“The accelerated rate of technological and social change will overwhelm people, leaving them disconnected and suffering from ‘shattering stress and disorientation’ – future shocked.”
So said Alvin Toffler in his book Future Shock, in 1970 [what an awesome year that was too!]
I came across this term when I was doing some further reading about nature defecit disorder, a topic that I posted about a while back. Alvin could have been referring to our ‘now’ where things are changing so rapidly that we begin to feel disconnected and displaced – it’s almost as though the rules that we have grown up on are shifting sands, and with the shifting goes our sense of identity and security… nothing is really ‘solid’ anymore.
What’s prompted me again is another article that is linking increasing rates of depression in children and teens with their increasing disconnection from nature, driven by the rapid increase of electronic distractions, i.e. future shock.
Electronic games, Facebook-Tumblr-Twitter-I-can’t-live-withoutyousocialmedia, iPhones and iPads, tablets and widgets and all things a-sparkly and fast.
When I’m on the train heading into the city I’m often dismayed to see how many people are sitting or standing in the ‘iPhone-prone’ position, heads down, ears plugged, eyes glued, but not seeing each other nor the scenery as it pulses by. I’ve counted [sorry] on several occasions, and the average is about 80%. 80% of the passengers are connected with the ‘net but disconnected from where they are.
And maybe that’s ok, maybe it doesn’t matter and I’m just sounding like a grumpy 70s kid. But what if this emerging research is onto something? What if we really are starting to suffer from Future Shock but haven’t made the connection? My childhood was spent out in the street, the park, the bush.
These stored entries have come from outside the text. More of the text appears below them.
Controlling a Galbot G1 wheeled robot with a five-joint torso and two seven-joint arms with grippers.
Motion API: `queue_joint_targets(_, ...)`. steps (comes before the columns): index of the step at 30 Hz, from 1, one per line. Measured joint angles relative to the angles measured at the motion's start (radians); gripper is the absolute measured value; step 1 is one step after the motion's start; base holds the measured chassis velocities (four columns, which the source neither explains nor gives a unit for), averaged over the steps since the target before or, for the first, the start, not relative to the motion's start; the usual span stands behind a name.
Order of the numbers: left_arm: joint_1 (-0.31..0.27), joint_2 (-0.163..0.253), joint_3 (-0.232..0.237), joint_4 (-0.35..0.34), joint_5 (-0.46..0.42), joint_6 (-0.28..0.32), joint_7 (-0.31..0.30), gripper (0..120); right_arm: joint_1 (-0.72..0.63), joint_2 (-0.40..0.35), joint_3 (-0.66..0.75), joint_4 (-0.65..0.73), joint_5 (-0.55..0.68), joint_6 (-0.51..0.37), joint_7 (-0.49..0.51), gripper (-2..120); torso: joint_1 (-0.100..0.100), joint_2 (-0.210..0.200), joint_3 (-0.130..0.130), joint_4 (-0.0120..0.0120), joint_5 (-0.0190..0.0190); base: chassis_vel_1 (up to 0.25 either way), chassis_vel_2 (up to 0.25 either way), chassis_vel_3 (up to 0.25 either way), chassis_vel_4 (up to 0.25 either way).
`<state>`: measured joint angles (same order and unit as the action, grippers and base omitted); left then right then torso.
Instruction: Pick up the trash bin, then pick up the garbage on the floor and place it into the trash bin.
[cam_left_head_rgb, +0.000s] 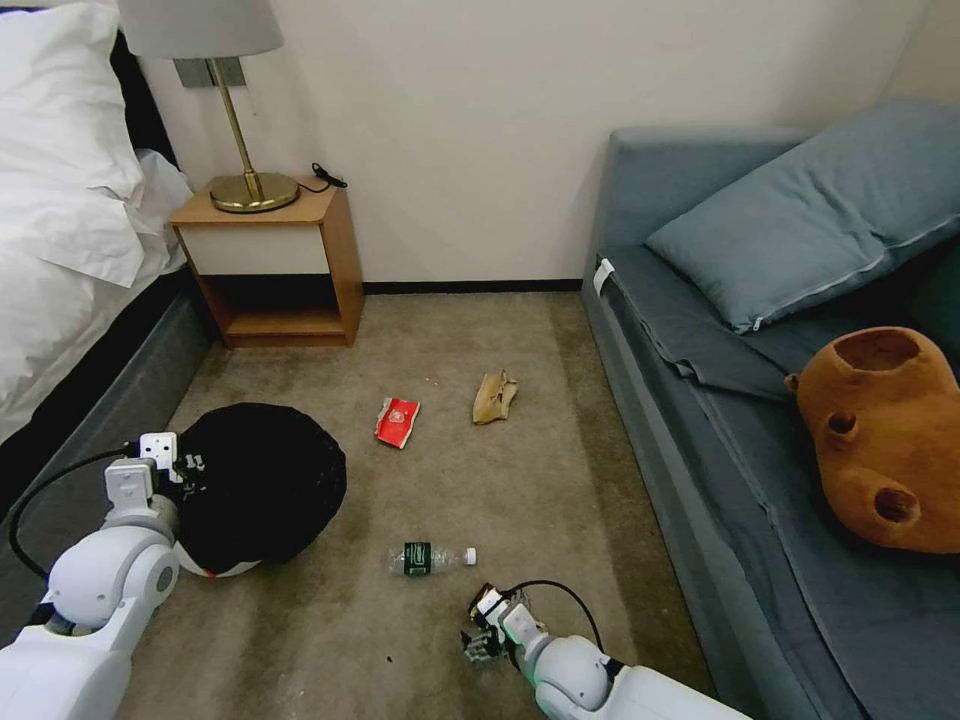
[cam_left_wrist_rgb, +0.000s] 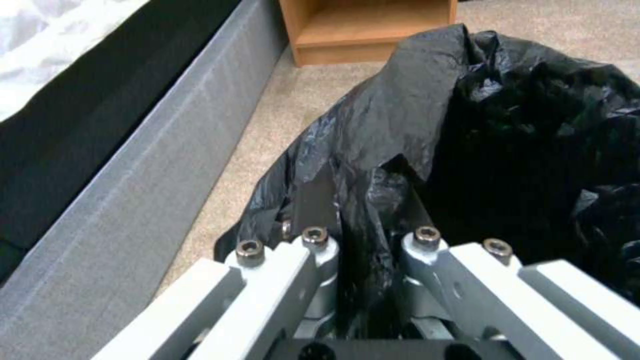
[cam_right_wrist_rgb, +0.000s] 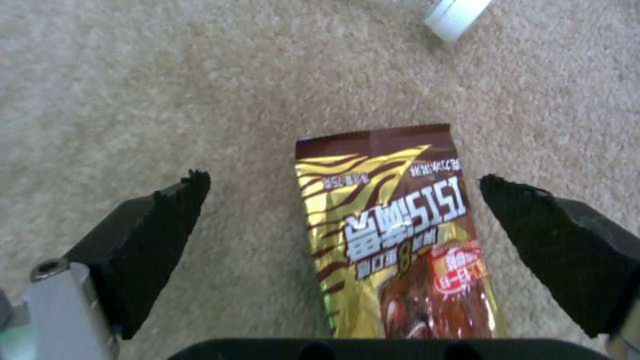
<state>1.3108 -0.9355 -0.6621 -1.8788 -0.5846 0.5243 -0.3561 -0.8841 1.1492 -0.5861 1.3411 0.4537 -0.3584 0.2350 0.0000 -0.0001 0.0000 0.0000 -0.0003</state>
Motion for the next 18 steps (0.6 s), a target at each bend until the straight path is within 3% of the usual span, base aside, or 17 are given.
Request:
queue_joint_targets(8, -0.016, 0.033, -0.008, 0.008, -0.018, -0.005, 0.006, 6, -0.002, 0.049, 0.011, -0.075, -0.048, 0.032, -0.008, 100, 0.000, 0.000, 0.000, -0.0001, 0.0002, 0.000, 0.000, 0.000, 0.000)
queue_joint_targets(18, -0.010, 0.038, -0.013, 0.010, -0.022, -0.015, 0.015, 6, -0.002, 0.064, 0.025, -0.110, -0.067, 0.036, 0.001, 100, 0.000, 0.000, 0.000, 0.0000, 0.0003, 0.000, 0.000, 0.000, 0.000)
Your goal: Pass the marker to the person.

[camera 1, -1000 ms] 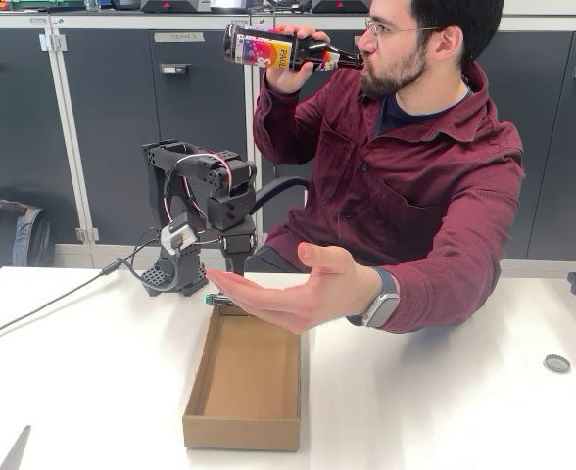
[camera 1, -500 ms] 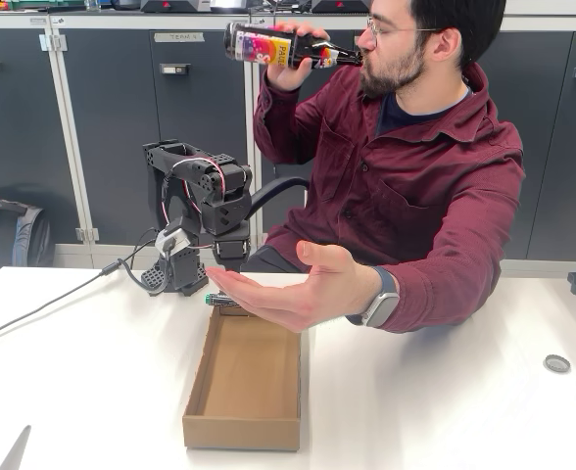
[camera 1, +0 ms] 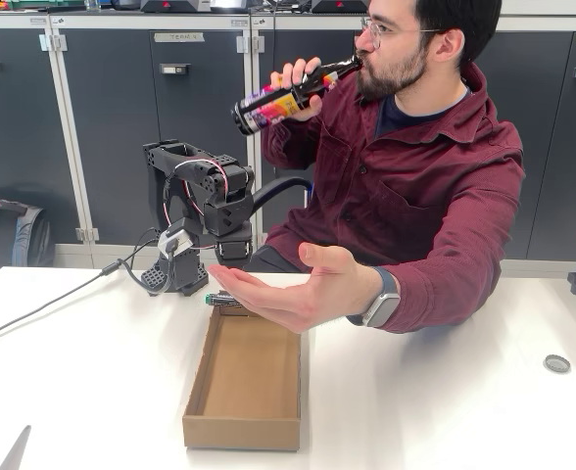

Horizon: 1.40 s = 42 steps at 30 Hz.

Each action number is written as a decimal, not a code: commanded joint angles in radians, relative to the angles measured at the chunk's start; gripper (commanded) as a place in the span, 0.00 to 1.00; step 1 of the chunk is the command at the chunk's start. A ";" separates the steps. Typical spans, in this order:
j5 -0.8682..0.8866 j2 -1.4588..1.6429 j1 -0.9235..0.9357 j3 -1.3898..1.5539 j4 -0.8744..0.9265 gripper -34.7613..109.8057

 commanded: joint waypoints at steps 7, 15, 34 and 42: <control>0.012 -0.008 -0.012 -0.023 0.008 0.35; 0.014 -0.040 -0.006 -0.020 -0.002 0.36; 0.006 -0.063 0.012 0.008 -0.040 0.36; 0.011 -0.066 0.006 0.018 -0.044 0.37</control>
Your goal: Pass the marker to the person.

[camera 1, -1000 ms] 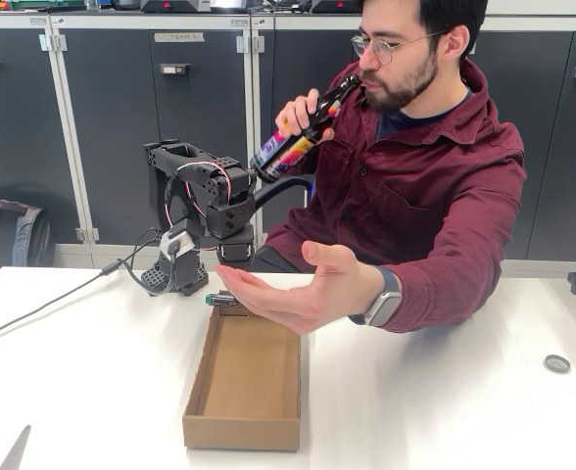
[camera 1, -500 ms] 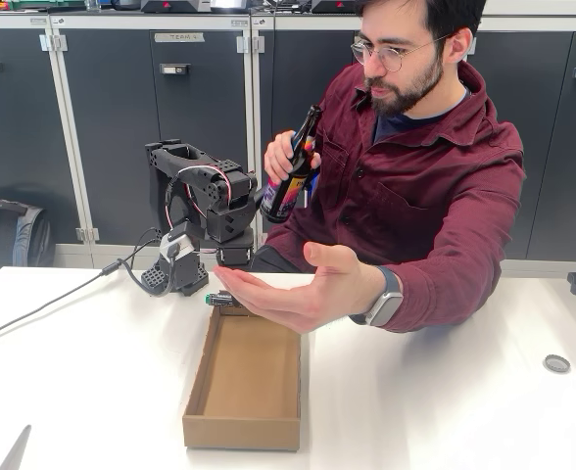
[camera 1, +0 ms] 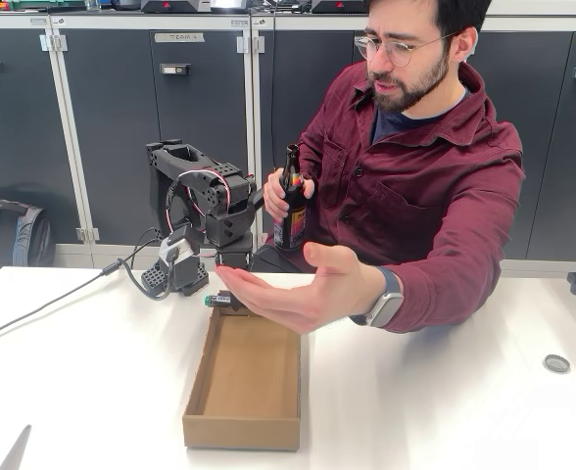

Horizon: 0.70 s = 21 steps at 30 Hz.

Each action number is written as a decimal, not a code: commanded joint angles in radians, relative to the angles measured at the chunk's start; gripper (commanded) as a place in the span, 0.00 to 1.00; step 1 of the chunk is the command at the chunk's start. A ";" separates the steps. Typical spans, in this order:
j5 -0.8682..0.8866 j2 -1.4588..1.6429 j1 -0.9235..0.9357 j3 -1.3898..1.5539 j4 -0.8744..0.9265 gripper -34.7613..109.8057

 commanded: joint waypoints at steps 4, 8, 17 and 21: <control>0.003 -0.002 -0.006 0.009 -0.018 0.36; 0.000 -0.008 -0.002 0.014 -0.029 0.36; -0.052 -0.017 -0.011 0.017 -0.034 0.21; -0.058 -0.026 -0.017 0.026 -0.025 0.21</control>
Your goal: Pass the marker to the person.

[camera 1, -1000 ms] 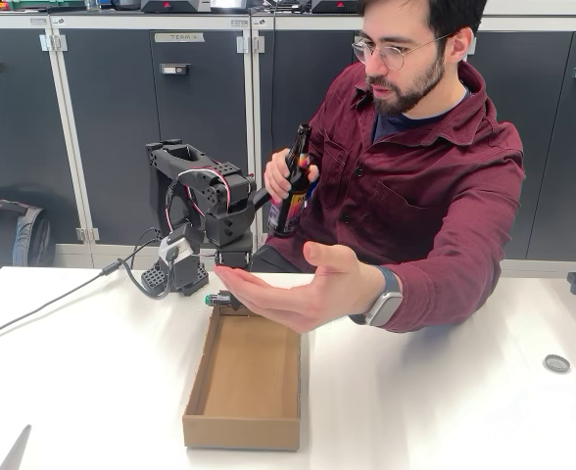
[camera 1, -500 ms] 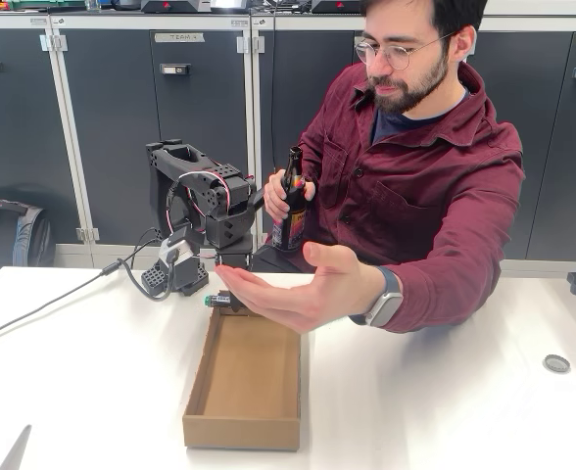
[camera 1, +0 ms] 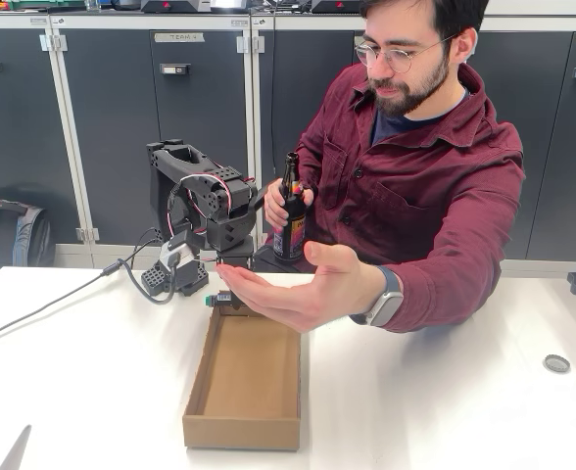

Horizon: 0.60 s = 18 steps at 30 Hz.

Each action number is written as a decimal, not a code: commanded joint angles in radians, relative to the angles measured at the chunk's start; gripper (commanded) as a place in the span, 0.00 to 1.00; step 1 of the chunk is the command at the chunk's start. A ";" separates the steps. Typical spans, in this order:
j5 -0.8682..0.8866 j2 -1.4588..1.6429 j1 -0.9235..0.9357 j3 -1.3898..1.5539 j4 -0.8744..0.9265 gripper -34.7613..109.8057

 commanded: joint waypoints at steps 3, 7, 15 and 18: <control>-0.029 0.003 -0.005 -0.003 0.006 0.21; -0.060 0.046 0.011 -0.098 0.060 0.21; -0.278 0.137 0.101 -0.488 0.219 0.21; -0.456 0.149 0.192 -0.603 0.135 0.21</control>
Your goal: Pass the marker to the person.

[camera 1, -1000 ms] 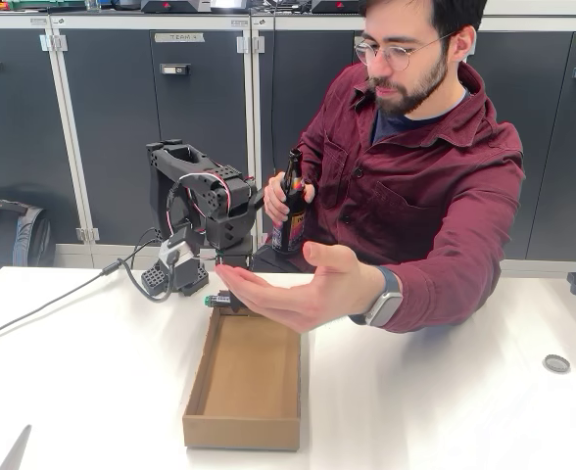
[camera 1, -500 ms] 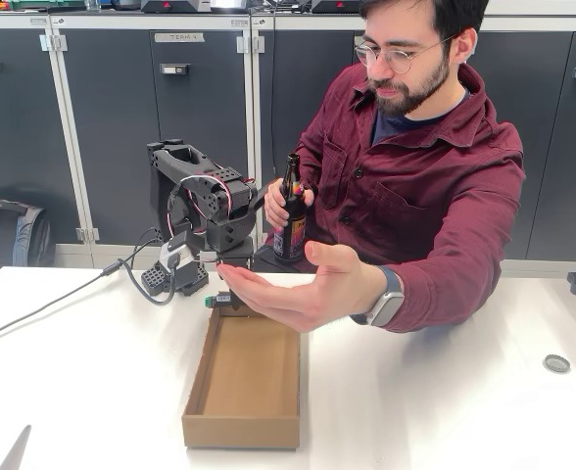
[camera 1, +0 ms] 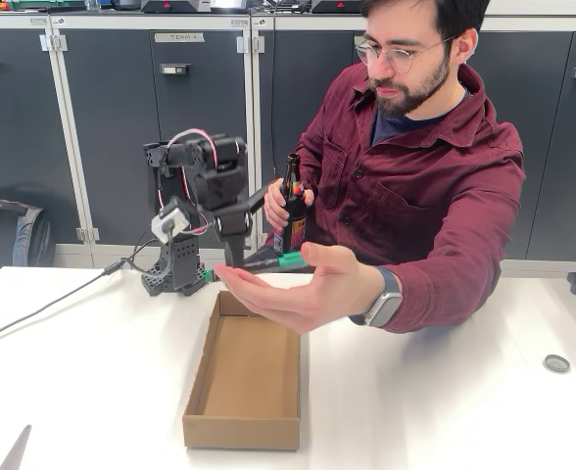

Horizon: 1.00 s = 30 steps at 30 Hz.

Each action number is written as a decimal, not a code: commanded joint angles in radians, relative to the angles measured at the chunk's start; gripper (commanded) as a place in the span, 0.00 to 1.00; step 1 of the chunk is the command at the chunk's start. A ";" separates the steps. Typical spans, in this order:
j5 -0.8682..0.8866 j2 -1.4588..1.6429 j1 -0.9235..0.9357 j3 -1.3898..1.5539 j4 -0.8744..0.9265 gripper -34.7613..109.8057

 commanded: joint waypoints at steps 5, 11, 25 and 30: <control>-0.379 0.051 0.192 -0.233 -0.281 0.21; -0.451 0.049 0.287 -0.181 -0.552 0.21; -0.479 -0.081 0.391 -0.028 -0.905 0.21; -0.454 -0.095 0.348 0.011 -0.920 0.21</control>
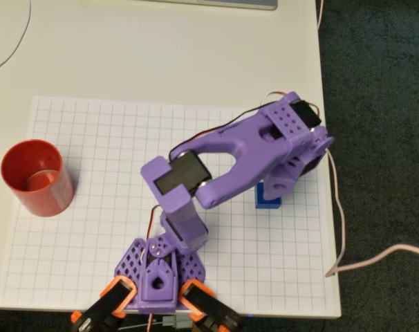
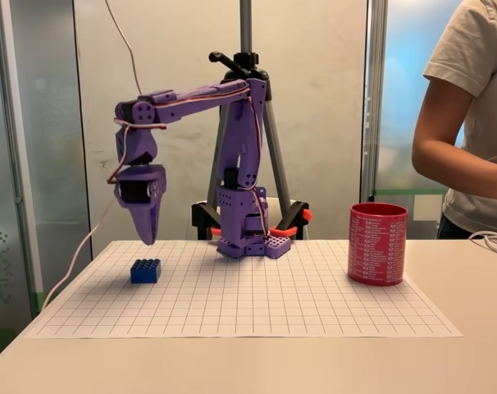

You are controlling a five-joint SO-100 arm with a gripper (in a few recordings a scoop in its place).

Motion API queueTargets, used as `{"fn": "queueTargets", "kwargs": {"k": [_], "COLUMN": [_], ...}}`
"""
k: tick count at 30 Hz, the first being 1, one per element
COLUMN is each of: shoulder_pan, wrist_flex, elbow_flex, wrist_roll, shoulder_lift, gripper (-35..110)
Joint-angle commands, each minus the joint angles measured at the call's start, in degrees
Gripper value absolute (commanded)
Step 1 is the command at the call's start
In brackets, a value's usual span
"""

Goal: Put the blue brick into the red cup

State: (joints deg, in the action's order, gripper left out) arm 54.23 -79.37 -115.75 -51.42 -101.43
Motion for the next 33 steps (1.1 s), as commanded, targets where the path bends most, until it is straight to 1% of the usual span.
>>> {"fn": "queueTargets", "kwargs": {"k": [1,3,4,5,7,8,9,11,15,25,33], "shoulder_pan": [0.53,0.79,1.05,1.49,2.02,2.64,2.72,2.72,2.90,4.04,4.75], "wrist_flex": [0.18,0.97,1.14,0.79,0.18,0.18,0.26,-0.09,0.88,9.14,15.91], "elbow_flex": [-0.44,-0.44,-0.62,-0.97,-0.53,-0.53,-0.62,-0.62,-1.23,-12.66,-12.92], "wrist_roll": [-0.35,-0.79,-1.41,-2.72,-2.20,-2.64,-3.08,-5.71,-7.03,-9.05,-9.84], "shoulder_lift": [-3.60,-3.60,-3.60,-3.60,-3.69,-3.69,-3.69,-3.78,-3.16,-0.35,0.79], "gripper": [0,0,5,13,30,42,44,45,44,41,41]}}
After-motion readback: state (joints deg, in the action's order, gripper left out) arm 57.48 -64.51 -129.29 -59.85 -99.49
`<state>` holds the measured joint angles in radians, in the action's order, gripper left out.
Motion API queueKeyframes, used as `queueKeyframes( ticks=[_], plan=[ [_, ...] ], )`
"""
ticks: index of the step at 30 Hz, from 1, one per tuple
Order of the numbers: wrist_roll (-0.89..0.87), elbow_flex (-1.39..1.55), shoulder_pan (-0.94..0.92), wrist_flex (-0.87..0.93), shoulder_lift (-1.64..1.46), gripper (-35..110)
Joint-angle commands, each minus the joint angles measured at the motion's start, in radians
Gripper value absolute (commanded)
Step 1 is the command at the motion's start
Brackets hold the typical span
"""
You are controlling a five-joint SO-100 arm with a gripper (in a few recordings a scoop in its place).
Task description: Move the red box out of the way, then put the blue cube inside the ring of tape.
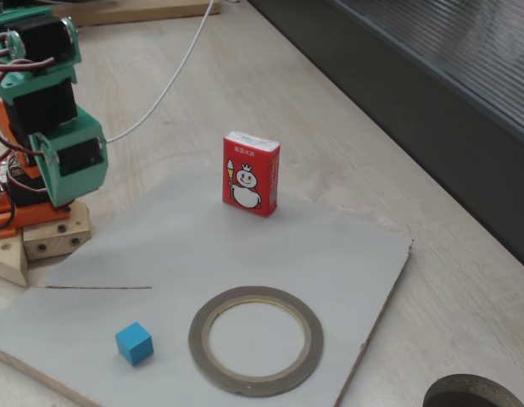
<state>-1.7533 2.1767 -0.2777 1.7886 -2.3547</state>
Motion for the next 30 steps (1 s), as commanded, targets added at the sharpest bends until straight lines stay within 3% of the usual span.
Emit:
queueKeyframes(
  ticks=[1, 8, 17, 27, 30],
  plan=[
    [-0.011, -0.015, -0.008, 0.009, -0.080, 0],
    [-0.011, -0.015, -0.002, -0.006, -0.066, 0],
    [-0.011, -0.011, -0.002, -0.279, 0.089, 0],
    [-0.011, -0.020, 0.005, -0.293, 0.235, 0],
    [-0.011, -0.074, 0.104, -0.299, 0.268, 0]
  ],
)
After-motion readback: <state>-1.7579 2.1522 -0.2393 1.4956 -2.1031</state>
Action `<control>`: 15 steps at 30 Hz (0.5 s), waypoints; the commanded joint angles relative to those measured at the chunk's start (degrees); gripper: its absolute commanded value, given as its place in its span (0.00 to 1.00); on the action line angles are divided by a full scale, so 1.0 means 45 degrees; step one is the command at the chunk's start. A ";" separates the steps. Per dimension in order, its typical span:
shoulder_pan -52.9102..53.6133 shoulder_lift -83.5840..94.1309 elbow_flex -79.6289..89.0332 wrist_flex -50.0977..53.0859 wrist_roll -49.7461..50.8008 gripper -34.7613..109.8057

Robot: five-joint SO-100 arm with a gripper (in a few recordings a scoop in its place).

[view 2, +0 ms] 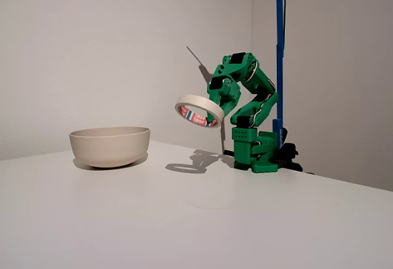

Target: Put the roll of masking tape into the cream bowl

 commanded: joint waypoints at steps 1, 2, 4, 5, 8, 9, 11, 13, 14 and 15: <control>0.0664 0.1133 -0.0879 0.0137 -0.0059 0.18; 0.0938 0.1172 -0.1133 0.0195 -0.0098 0.18; 0.1465 0.1250 -0.1641 0.0215 -0.0195 0.18; 0.1758 0.1270 -0.1914 0.0215 -0.0254 0.18; 0.2559 0.1074 -0.2773 0.0098 -0.0410 0.18; 0.2852 0.0957 -0.3086 0.0039 -0.0449 0.18; 0.3418 0.0625 -0.3672 -0.0059 -0.0527 0.18; 0.3984 0.0293 -0.4121 -0.0254 -0.0586 0.18; 0.4258 0.0117 -0.4297 -0.0391 -0.0664 0.18; 0.4570 -0.0098 -0.4453 -0.0566 -0.0703 0.18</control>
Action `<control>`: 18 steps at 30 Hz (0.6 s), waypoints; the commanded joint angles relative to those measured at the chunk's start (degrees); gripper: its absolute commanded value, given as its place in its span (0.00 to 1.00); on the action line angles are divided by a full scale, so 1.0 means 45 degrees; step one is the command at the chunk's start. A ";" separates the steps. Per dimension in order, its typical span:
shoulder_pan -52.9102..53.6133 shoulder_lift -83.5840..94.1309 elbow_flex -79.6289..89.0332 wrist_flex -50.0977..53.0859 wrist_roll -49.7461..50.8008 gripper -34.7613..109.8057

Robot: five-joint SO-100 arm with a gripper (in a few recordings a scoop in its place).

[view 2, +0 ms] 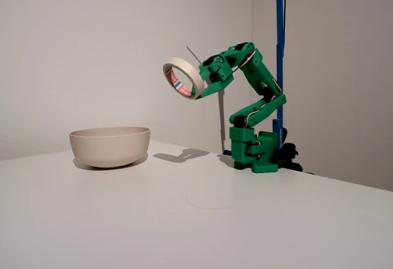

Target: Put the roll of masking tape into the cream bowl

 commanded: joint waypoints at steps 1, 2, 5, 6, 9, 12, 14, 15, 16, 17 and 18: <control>0.1387 -0.0508 -0.1582 -0.0742 -0.0059 0.18; 0.1680 -0.0840 -0.1738 -0.0938 -0.0117 0.18; 0.2676 -0.2012 -0.2207 -0.1582 -0.0195 0.18; 0.3027 -0.2480 -0.2422 -0.1816 -0.0273 0.18; 0.4141 -0.4160 -0.3281 -0.2402 -0.0352 0.18; 0.5195 -0.6094 -0.4570 -0.2520 -0.0352 0.18; 0.5879 -0.7070 -0.5098 -0.2852 -0.0332 0.18; 0.6211 -0.7500 -0.5332 -0.3008 -0.0332 0.18; 0.6504 -0.7910 -0.5566 -0.3184 -0.0332 0.18; 0.6797 -0.8340 -0.5820 -0.3320 -0.0332 0.18; 0.7070 -0.8809 -0.6152 -0.3359 -0.0332 0.18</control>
That doesn’t happen anymore, and we have kids being diagnosed with depression.. ?!
But there’s a good side to this story. Like the MD who wrote the above article, I believe there’s an easy cure for future shock. If our lives are changing so rapidly and unpredictably that we’re feeling displaced, there’s one part of our lives that has never changed and hopefully never will.
Nature. It’s still all around us, patiently waiting for us. And maybe the mounting evidence showing that we need nature and parks will further build the business case for keeping them in our cities.
So this weekend’s challenge, should you choose to accept it, is to head to your nearest local park for an hour [easy peasy], and leave your phone at home [oh so cold-sweatingly difficult]. Use the hour to pay attention to your surroundings… doesn’t really matter what you’re doing, as long as you’re present.
In our future sustainable cities, these nature spaces are going to be more vital than ever. They might well be the only things keeping us sane – the only things that haven’t been upgraded and synchronised.